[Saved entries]
□ □ □ □

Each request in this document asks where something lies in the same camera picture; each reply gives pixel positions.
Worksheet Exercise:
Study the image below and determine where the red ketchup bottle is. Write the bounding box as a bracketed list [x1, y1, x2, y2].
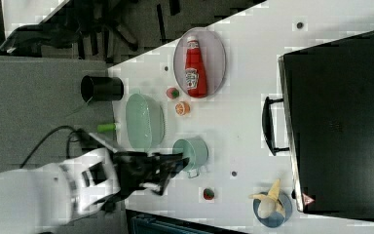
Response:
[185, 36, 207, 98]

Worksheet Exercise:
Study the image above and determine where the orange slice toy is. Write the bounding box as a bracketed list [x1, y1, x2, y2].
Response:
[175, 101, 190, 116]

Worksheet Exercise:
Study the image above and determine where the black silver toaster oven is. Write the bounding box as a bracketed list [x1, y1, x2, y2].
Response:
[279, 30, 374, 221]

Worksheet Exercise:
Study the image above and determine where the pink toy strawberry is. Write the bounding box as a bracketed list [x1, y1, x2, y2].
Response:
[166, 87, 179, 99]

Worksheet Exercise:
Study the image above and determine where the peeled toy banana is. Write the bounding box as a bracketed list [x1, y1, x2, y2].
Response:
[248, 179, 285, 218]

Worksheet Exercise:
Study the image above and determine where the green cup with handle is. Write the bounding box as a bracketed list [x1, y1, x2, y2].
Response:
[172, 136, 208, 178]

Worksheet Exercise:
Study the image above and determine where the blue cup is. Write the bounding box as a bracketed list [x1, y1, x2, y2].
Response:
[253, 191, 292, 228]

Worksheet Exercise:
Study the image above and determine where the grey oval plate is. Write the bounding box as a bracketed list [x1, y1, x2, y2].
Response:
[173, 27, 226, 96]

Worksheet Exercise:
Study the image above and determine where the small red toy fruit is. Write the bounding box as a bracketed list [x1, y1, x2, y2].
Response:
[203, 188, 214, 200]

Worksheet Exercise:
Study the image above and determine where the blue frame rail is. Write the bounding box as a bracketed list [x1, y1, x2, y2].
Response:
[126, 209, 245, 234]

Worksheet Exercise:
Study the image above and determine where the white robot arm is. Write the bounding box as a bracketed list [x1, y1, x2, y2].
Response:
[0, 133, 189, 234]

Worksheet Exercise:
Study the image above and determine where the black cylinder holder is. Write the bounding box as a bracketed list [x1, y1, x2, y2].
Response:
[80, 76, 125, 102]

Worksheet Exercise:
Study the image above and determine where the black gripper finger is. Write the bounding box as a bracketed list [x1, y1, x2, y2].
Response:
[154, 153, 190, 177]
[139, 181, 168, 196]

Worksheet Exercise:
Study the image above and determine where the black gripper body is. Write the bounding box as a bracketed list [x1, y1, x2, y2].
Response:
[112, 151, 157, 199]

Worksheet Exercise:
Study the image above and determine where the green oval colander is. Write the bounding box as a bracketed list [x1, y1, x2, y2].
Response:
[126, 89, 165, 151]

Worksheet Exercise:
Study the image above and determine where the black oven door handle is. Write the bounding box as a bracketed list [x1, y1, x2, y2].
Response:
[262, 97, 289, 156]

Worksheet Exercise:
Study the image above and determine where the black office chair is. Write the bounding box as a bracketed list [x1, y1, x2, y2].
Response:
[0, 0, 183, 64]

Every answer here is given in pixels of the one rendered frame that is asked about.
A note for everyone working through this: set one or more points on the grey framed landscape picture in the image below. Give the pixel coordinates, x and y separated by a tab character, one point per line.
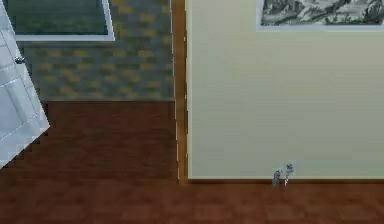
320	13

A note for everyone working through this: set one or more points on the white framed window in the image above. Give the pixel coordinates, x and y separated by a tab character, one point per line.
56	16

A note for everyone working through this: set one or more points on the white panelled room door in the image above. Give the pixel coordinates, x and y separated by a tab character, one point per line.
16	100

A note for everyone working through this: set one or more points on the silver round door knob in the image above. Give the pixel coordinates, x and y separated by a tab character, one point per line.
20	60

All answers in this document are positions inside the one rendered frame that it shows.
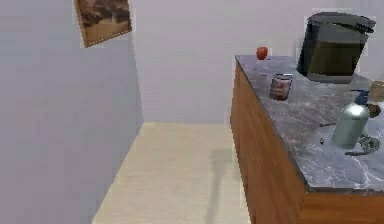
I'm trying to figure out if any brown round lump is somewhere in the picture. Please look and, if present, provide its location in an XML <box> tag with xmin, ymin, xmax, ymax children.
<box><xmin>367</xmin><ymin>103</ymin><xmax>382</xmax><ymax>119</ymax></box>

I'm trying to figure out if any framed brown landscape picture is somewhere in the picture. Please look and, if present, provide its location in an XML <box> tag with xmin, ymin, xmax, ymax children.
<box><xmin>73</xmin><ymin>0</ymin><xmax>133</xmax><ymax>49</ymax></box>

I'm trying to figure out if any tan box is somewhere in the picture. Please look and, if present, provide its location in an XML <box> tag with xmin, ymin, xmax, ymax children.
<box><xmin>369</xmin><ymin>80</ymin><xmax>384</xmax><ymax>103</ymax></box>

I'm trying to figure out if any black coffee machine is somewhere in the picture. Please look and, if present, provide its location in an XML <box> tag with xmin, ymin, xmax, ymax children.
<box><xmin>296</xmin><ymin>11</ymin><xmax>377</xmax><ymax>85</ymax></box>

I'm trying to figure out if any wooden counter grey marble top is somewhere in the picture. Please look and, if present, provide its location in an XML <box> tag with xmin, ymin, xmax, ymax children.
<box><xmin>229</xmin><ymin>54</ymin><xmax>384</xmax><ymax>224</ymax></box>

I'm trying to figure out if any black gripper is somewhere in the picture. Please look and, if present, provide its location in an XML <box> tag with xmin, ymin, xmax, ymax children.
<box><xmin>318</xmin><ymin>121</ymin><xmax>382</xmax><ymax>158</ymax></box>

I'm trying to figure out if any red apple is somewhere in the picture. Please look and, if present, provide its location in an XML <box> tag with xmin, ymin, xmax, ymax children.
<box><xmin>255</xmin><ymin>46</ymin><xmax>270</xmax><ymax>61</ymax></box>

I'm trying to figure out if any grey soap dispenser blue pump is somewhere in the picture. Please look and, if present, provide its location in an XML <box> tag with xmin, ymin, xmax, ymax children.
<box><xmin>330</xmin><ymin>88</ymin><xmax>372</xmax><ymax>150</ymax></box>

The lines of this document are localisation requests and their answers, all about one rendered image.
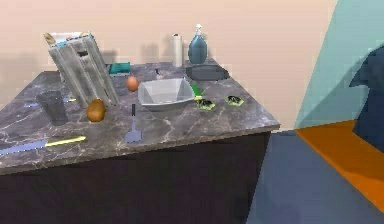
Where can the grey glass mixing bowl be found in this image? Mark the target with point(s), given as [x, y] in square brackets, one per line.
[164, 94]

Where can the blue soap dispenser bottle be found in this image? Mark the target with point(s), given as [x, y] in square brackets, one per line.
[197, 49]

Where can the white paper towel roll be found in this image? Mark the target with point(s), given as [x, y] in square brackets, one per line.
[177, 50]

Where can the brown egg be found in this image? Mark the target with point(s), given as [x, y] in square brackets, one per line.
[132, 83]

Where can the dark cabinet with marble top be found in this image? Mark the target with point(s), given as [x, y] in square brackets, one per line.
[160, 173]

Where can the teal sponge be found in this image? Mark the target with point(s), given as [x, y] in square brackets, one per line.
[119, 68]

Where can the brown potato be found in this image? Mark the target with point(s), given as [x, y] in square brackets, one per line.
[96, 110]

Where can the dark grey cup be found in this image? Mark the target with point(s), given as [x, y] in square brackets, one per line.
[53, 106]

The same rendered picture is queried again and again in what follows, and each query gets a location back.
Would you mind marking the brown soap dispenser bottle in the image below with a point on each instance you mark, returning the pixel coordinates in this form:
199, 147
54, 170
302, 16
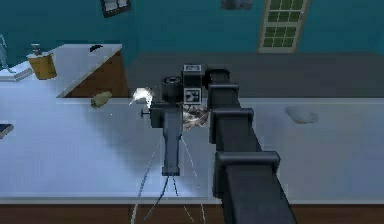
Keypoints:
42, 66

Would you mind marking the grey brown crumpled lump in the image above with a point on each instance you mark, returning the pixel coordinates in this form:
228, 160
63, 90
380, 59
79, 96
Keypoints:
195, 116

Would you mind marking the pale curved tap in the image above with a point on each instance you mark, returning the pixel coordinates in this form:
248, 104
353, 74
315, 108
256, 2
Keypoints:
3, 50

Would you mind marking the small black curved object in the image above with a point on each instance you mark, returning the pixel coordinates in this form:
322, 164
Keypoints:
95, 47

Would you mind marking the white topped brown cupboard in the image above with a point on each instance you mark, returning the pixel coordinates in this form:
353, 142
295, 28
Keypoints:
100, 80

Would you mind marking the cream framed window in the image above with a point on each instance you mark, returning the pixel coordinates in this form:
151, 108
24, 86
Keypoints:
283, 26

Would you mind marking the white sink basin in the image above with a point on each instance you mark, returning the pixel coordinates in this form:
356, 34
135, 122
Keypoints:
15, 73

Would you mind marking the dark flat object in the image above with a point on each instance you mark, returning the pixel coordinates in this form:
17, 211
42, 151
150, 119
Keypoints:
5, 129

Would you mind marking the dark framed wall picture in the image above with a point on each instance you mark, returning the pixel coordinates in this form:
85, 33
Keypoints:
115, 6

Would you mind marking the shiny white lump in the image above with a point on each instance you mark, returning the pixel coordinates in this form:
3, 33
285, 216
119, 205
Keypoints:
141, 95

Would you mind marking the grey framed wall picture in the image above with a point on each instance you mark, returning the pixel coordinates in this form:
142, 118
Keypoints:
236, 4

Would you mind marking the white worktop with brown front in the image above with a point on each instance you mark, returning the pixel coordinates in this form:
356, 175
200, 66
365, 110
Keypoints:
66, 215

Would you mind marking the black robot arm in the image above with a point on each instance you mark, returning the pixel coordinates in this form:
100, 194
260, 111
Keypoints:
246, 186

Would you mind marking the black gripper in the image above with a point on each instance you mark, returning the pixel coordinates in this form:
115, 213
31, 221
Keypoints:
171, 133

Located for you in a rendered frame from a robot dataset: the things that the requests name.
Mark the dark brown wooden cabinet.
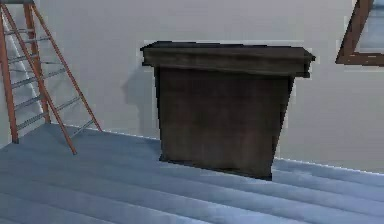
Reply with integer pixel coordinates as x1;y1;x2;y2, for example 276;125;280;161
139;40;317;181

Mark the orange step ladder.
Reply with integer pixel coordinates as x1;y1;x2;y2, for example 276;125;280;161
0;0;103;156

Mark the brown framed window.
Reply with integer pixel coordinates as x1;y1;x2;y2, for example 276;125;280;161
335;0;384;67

□ □ □ □

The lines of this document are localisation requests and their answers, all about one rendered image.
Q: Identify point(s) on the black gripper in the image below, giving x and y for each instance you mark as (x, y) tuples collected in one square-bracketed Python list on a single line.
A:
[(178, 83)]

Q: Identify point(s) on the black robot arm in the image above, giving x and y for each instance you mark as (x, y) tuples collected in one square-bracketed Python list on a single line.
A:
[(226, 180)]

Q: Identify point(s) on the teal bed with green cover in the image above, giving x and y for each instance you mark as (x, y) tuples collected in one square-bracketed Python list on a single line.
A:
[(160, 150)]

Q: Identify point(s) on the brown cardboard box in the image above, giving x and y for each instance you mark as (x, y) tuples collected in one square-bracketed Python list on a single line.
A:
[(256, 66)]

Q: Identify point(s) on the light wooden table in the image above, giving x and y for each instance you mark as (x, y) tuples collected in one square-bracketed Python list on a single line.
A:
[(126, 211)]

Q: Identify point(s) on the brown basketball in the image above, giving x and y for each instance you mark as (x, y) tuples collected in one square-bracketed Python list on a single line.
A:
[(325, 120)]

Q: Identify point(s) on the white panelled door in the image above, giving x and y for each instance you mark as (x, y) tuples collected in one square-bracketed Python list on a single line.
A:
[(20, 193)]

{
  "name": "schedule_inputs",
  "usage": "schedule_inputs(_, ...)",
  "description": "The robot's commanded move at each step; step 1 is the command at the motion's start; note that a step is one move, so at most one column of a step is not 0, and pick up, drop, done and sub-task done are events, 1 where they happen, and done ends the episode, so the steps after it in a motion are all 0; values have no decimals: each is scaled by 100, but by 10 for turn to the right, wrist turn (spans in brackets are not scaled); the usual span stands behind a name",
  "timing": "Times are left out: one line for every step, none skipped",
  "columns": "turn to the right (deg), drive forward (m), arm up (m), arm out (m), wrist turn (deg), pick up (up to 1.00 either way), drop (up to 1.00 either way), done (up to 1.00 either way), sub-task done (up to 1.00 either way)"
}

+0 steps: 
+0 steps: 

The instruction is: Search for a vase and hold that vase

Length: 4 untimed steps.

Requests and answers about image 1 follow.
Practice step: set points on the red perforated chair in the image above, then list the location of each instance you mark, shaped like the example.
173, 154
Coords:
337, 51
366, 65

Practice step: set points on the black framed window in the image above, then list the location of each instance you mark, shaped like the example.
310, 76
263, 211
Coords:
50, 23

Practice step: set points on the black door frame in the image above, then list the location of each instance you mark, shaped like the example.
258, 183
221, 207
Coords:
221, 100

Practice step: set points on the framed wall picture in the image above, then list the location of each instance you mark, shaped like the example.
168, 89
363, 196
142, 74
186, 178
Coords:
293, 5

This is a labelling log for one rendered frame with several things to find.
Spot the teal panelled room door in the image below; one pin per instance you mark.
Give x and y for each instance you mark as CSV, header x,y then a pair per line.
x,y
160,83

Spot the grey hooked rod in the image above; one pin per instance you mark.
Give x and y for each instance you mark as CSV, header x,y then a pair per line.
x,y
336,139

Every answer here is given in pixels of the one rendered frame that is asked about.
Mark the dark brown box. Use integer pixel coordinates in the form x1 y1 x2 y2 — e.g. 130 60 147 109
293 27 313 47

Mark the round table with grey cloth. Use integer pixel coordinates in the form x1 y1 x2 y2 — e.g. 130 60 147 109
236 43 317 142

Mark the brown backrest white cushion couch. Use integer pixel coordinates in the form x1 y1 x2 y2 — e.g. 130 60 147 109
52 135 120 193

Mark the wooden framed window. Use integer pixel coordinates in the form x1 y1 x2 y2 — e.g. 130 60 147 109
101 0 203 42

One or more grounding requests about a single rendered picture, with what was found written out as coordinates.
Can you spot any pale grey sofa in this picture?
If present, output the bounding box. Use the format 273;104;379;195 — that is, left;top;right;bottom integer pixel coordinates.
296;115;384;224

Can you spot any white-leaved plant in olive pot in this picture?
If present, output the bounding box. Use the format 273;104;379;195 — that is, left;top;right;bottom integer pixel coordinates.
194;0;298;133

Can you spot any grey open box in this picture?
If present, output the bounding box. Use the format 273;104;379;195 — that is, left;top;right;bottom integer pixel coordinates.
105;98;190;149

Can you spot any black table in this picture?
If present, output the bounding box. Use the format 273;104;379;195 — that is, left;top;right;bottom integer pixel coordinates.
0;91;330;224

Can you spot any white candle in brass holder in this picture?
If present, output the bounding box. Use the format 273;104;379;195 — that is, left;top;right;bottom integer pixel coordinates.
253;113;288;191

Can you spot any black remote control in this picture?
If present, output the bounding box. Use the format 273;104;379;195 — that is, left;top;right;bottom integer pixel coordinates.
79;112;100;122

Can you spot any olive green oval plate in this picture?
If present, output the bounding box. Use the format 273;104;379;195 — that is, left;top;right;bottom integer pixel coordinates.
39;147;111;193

□ □ □ □

Taking the entries above, write out exactly each line from the one holding "Mark the wooden" to the one holding "Can you spot any grey", both included, and stop there.

• [RESULT OF THE EXERCISE]
Mark the wooden framed window. Use integer pixel coordinates in the form x1 y1 x2 y2 — e.g. 130 60 147 109
101 0 203 42

One or more grounding requests about a single rendered picture, with what was found written out as coordinates.
Can you spot any pale grey sofa in this picture?
If present, output the bounding box. Use the format 273;104;379;195 — that is, left;top;right;bottom integer pixel coordinates.
296;115;384;224

Can you spot any white-leaved plant in olive pot in this picture?
If present, output the bounding box. Use the format 273;104;379;195 — that is, left;top;right;bottom integer pixel coordinates.
194;0;298;133

Can you spot any grey open box in this picture?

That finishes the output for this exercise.